> DESCRIPTION OF THE TASK: Please copy every line of the data in which the string "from" appears.

> SUPPLIED RECORDS:
----

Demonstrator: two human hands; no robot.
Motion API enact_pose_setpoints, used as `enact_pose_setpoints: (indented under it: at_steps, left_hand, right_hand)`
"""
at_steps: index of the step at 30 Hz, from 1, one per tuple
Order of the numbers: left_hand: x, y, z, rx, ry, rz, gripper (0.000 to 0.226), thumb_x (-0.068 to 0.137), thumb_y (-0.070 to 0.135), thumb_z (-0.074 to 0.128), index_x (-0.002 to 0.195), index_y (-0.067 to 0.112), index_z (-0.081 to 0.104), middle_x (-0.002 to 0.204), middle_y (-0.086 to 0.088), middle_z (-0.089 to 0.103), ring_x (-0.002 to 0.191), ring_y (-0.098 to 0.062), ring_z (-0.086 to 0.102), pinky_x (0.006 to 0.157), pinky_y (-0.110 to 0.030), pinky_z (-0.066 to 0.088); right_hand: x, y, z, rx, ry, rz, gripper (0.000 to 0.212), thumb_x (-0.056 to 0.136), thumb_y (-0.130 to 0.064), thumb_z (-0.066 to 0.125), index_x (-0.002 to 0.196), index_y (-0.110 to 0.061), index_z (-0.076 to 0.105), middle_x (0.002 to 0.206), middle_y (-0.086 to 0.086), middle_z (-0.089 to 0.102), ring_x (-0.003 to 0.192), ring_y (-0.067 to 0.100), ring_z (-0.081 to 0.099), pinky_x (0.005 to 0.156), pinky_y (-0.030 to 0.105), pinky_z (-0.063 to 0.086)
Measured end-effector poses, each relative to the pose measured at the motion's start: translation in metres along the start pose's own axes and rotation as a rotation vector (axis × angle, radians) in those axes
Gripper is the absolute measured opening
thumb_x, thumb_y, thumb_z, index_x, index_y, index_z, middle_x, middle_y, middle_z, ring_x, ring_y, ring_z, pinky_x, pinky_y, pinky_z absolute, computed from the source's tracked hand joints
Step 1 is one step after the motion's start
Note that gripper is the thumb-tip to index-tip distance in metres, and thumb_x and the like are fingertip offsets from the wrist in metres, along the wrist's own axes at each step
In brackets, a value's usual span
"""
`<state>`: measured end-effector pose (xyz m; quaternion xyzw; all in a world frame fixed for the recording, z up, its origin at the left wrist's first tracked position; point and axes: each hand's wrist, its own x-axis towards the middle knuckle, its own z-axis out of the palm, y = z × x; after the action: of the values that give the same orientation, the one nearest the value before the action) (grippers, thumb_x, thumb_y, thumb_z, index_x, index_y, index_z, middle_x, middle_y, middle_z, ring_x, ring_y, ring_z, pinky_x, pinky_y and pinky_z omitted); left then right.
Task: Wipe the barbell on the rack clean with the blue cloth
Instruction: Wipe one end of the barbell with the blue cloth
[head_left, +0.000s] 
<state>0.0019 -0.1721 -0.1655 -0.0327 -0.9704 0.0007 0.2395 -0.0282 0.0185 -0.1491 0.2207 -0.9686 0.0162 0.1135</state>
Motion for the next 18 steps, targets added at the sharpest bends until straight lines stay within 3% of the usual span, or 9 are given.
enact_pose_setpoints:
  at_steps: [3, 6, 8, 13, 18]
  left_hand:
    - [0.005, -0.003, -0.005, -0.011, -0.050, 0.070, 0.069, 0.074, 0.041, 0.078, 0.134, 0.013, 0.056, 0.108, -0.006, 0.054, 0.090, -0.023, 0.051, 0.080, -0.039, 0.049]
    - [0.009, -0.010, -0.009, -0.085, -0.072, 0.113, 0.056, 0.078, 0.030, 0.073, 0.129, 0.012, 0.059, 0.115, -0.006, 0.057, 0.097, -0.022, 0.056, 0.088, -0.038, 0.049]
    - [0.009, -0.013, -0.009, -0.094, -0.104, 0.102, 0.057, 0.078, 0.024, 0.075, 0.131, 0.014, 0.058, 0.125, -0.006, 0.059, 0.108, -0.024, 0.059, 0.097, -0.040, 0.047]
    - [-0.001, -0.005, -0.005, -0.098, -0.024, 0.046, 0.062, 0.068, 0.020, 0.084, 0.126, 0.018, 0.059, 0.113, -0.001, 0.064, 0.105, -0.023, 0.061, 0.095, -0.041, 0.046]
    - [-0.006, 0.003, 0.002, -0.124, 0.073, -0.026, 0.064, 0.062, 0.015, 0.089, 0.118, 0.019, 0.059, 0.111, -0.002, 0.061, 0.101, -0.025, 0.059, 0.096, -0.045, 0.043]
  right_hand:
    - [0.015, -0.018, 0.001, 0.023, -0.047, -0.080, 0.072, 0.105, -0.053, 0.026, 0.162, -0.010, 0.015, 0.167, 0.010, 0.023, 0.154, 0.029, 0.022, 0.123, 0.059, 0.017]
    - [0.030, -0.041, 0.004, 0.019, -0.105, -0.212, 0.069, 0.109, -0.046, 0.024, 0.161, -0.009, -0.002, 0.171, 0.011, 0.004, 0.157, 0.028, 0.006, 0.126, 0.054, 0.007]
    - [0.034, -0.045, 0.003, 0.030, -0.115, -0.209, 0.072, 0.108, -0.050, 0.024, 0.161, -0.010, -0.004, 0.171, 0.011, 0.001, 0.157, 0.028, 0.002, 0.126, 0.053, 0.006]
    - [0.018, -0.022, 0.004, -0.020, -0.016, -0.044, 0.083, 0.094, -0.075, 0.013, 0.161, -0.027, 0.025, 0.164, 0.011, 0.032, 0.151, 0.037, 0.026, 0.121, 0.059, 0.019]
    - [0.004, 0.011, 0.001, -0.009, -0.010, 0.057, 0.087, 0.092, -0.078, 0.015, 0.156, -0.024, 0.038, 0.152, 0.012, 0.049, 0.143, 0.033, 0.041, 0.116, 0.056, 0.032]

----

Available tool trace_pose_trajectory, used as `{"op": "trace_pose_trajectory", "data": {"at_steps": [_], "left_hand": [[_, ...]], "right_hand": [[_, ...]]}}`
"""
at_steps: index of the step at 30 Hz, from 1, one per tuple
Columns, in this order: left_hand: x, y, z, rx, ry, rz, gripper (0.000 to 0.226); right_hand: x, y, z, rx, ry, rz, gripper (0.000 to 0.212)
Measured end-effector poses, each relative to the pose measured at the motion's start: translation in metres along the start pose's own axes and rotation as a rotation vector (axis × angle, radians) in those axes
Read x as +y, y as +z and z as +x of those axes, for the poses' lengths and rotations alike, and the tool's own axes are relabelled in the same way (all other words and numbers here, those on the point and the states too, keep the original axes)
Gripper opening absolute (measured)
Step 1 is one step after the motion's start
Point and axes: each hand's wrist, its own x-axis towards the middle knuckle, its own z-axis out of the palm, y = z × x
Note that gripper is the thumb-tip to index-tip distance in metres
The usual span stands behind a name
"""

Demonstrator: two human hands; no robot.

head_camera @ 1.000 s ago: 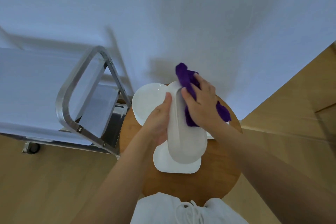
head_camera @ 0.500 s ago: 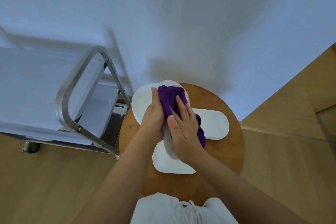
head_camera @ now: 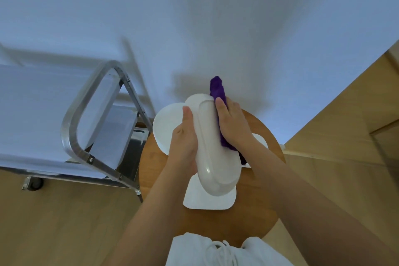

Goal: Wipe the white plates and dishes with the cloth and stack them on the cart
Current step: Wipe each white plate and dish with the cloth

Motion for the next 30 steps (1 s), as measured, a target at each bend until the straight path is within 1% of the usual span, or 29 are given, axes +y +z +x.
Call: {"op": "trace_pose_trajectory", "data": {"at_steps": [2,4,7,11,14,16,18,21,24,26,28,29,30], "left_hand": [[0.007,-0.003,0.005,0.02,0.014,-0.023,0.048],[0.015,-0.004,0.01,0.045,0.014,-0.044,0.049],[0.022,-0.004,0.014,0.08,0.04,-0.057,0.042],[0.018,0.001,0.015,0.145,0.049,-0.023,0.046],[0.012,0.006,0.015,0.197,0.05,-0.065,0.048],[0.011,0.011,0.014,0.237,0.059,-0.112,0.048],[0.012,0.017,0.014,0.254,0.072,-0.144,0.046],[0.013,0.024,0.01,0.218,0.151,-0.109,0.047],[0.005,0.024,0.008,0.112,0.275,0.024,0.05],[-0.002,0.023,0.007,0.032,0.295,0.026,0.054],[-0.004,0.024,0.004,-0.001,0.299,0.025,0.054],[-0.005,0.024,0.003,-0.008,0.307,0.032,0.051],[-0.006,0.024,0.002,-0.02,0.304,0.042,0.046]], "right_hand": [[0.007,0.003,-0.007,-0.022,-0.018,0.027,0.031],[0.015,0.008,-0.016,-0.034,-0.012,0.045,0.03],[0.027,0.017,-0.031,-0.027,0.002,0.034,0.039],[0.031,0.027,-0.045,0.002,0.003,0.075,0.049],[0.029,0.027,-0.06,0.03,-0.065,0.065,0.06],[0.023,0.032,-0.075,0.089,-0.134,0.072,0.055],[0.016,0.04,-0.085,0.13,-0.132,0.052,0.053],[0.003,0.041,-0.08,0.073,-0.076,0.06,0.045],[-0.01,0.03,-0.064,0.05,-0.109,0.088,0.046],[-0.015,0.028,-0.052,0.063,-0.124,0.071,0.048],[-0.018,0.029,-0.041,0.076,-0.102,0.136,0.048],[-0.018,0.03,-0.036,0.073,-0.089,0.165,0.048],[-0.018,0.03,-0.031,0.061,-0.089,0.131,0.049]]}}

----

> ANSWER SPACE:
at_steps: index of the step at 30 Hz, from 1, one per tuple
thumb_x, thumb_y, thumb_z, index_x, index_y, index_z, middle_x, middle_y, middle_z, ring_x, ring_y, ring_z, pinky_x, pinky_y, pinky_z absolute, computed from the source's tracked hand joints
Note that gripper is the thumb-tip to index-tip distance in metres, and thumb_x and the like are fingertip offsets from the wrist in metres, along the wrist's own axes at each step
at_steps: index of the step at 30 Hz, from 1, one per tuple

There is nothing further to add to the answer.